WORK TO COMPLETE: Restate, in full and unchanged, the entries that follow, but not their pictures.

MATERIAL PROVIDED:
====

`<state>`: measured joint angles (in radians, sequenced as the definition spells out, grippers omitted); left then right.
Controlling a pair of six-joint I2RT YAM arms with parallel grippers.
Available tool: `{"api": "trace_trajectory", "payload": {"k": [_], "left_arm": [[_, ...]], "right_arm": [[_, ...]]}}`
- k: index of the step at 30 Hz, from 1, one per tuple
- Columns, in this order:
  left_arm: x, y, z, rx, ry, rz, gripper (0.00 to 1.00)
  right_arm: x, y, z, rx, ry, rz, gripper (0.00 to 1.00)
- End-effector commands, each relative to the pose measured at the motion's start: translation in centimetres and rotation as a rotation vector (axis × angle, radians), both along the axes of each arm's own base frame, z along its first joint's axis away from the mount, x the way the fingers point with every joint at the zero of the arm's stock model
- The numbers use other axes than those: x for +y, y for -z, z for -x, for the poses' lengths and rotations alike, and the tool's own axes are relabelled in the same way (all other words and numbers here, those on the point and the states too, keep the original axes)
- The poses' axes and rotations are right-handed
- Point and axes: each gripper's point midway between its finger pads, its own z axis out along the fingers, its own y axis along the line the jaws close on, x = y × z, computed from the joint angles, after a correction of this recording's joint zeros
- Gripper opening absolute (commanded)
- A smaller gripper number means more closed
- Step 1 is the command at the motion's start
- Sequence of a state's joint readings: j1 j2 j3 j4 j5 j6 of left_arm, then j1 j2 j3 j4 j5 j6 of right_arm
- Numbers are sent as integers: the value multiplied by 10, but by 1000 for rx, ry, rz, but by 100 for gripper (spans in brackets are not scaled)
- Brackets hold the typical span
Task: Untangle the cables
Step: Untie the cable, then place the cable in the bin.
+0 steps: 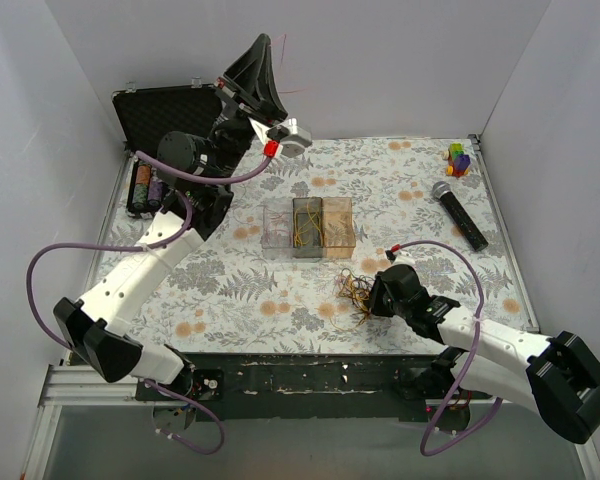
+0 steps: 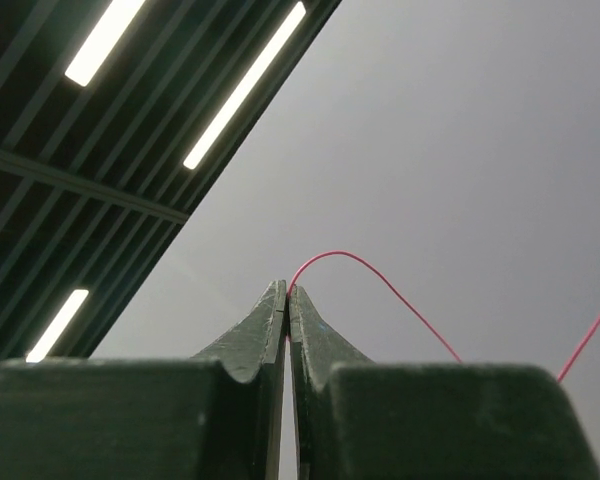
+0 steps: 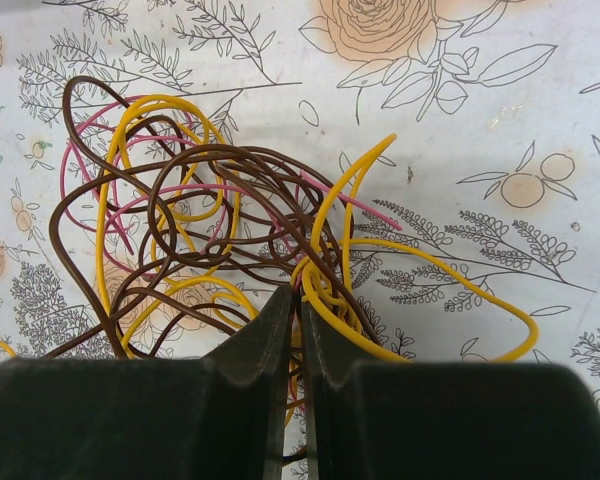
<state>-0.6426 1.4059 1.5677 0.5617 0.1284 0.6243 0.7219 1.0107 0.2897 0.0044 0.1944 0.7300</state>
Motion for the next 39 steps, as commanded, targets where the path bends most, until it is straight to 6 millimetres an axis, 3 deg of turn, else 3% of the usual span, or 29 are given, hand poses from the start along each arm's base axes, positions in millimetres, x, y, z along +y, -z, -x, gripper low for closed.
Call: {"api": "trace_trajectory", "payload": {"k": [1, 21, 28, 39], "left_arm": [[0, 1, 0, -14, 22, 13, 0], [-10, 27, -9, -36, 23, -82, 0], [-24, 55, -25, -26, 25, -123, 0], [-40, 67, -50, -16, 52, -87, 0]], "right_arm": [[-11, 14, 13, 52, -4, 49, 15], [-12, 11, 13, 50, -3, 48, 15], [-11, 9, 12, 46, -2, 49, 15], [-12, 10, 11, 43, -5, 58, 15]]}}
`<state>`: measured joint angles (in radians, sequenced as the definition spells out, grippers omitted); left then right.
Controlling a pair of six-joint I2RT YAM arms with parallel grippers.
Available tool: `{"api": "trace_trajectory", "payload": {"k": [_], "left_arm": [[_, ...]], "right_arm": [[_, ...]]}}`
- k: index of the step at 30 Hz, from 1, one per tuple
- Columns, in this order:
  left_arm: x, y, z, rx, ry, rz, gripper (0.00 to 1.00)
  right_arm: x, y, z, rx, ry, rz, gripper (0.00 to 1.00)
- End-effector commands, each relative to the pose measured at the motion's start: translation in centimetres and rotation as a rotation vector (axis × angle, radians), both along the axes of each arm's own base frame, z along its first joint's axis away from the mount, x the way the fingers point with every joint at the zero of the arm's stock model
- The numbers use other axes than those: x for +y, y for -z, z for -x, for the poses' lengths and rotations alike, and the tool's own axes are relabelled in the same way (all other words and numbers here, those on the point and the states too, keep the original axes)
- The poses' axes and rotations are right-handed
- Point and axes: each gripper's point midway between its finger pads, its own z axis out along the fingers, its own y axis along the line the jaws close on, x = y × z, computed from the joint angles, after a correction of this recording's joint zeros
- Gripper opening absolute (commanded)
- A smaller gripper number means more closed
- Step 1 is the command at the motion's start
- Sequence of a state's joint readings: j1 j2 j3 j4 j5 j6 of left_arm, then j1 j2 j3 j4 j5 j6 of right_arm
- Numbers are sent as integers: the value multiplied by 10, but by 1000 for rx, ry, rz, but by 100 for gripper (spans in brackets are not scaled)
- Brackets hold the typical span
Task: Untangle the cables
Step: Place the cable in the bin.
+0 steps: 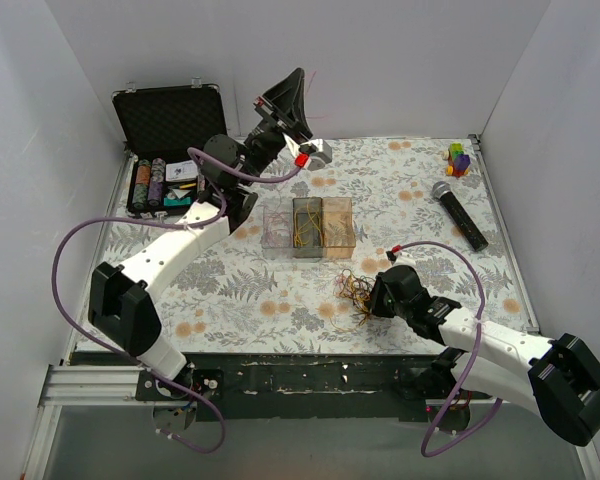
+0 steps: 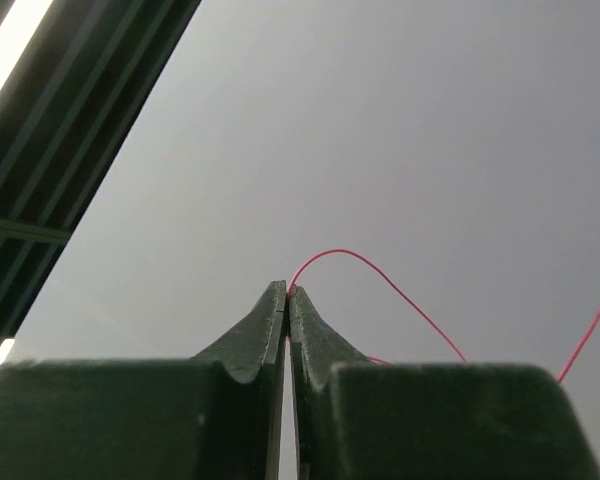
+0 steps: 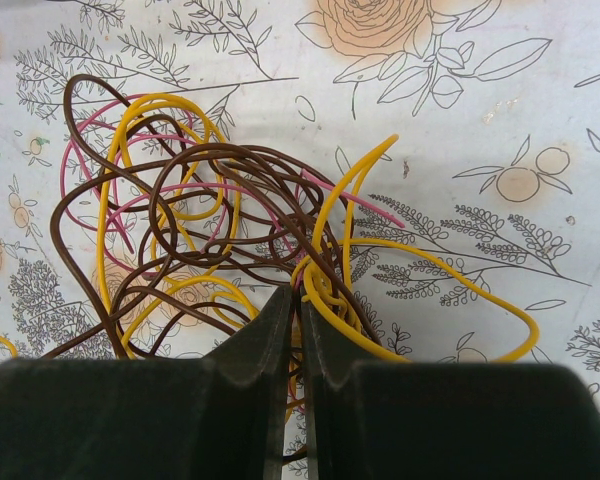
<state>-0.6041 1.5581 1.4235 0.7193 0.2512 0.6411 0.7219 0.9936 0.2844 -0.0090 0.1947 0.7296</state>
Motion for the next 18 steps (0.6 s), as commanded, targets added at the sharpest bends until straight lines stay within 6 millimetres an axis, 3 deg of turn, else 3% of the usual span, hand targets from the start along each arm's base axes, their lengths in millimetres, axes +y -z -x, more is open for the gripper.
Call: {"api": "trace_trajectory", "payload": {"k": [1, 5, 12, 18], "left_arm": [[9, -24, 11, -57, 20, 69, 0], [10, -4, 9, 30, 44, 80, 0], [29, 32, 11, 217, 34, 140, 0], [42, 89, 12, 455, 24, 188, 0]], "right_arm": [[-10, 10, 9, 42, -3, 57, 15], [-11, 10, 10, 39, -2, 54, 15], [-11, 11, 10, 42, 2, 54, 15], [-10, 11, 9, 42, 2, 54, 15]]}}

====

SOLUTION TO THIS PROBLEM:
`<state>`: measured joint angles (in radians, sequenced as the definition spells out, grippers omitted); left then right.
Controlling a pair of six-joint I2RT YAM arms with parallel grippers.
Available tool: `{"api": "trace_trajectory", "payload": {"k": [_], "left_arm": [[_, ...]], "right_arm": [[_, ...]]}}`
- k: index of the step at 30 Hz, from 1, one per tuple
- Columns, in this order:
  left_arm: x, y, z, rx, ry, rz, gripper (0.00 to 1.00)
  right_arm: x, y, z, rx, ry, rz, gripper (0.00 to 1.00)
- End-effector commands, each relative to the pose measured at the motion's start: translation in centimetres and rotation as a rotation vector (axis × angle, radians), both along the axes of each arm's own base frame, z along its first joint's axis away from the mount, x the way the fingers point with every joint at the zero of the arm's stock model
- The numbers use other axes than those: x for +y, y for -z, z for -x, for the poses' lengths and rotations alike, and the tool's own axes are relabelled in the same way (all other words and numbers here, those on the point and the states too, keep the original axes)
- The poses' axes and rotations are right-handed
- Point and axes: each gripper's point midway between its finger pads, its own z axis out along the fingers, its own y axis along the line the jaws close on, x = y × z, computed from the joint angles, after a correction of this recording's joint zeros
- Gripper opening absolute (commanded)
- A smaller gripper number means more closed
- Step 1 is the command at the motion's start
- Sequence of a state's joint readings: j1 j2 j3 j4 j5 j6 of left_arm, then j1 j2 j3 j4 j5 j6 of right_arm
- Numbers are sent as integers: the value multiplied by 10, but by 1000 for rx, ry, rz, but by 100 for gripper (spans in brackets are not scaled)
- Brackets hold the typical span
Task: Untangle the cables
Step: Untie the cable, then place the cable in the bin.
+0 steps: 
+0 steps: 
+0 steps: 
<state>-0.6426 1.4059 1.5677 0.5617 0.1284 0.6243 0.7219 1.0107 0.2897 0.0044 0.1944 0.7300</state>
Motion for the next 39 steps, as commanded, targets where the path bends most, until it is straight to 6 millimetres an axis, 3 deg of turn, else 3% of the usual span, or 29 are given, hand poses from the start along each arm's base axes, positions in millimetres, x, y, z along +y, -z, -x, gripper low for closed.
Call: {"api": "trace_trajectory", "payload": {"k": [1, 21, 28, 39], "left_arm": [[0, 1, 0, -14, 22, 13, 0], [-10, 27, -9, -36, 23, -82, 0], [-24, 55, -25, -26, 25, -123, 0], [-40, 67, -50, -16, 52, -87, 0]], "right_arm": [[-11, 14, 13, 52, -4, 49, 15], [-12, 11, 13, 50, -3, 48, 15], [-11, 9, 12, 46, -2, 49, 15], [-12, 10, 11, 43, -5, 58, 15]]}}
`<state>`: measured joint angles (in radians, sequenced as the definition spells out, grippers omitted); left then right.
Controlling a pair of six-joint I2RT YAM arms with parallel grippers.
Available tool: `{"api": "trace_trajectory", "payload": {"k": [_], "left_arm": [[_, ...]], "right_arm": [[_, ...]]}}`
- k: index of the step at 30 Hz, from 1, one per tuple
- Columns, in this order:
  left_arm: x, y, z, rx, ry, rz, gripper (0.00 to 1.00)
  right_arm: x, y, z, rx, ry, rz, gripper (0.00 to 1.00)
- End-effector commands, each relative to the pose measured at the motion's start: translation in centimetres and rotation as a rotation vector (axis × angle, radians), both along the axes of each arm's own base frame, z along its first joint's axis away from the mount, x the way the fingers point with every joint at the zero of the arm's stock model
- The numbers use other axes than those: x for +y, y for -z, z for -x, for the poses' lengths and rotations alike, and the tool's own axes are relabelled in the same way (all other words and numbers here, those on the point and the states too, keep the original axes)
- The poses' axes and rotations are right-handed
- Point and axes: each gripper's point midway between its finger pads, its own z axis out along the fingers, its own y axis along the line the jaws close on, x = y × z, computed from the joint angles, after a correction of this recording's joint zeros
- Gripper opening absolute (commanded)
- A smaller gripper number means more closed
- Step 1 is the command at the motion's start
- Sequence of a state's joint readings: j1 j2 j3 j4 j5 j6 of left_arm, then j1 j2 j3 j4 j5 j6 of right_arm
- Numbers are sent as integers: the value multiplied by 10, but by 1000 for rx, ry, rz, but by 100 for gripper (spans in brackets are not scaled)
- Brackets hold the typical span
Task: Untangle the cables
Step: Place the cable in the bin.
+0 steps: 
+0 steps: 
+0 steps: 
<state>-0.6041 1.5581 1.4235 0.7193 0.2512 0.6411 0.7219 0.9936 0.2844 -0.0090 0.1947 0.7296</state>
Motion for the next 18 steps (0.6 s), as commanded, targets added at the sharpest bends until straight lines stay within 6 millimetres an axis, 3 deg of turn, else 3% of the usual span, hand targets from the start along each arm's base axes, their lengths in millimetres, axes +y -z -x, more is open for the gripper.
Call: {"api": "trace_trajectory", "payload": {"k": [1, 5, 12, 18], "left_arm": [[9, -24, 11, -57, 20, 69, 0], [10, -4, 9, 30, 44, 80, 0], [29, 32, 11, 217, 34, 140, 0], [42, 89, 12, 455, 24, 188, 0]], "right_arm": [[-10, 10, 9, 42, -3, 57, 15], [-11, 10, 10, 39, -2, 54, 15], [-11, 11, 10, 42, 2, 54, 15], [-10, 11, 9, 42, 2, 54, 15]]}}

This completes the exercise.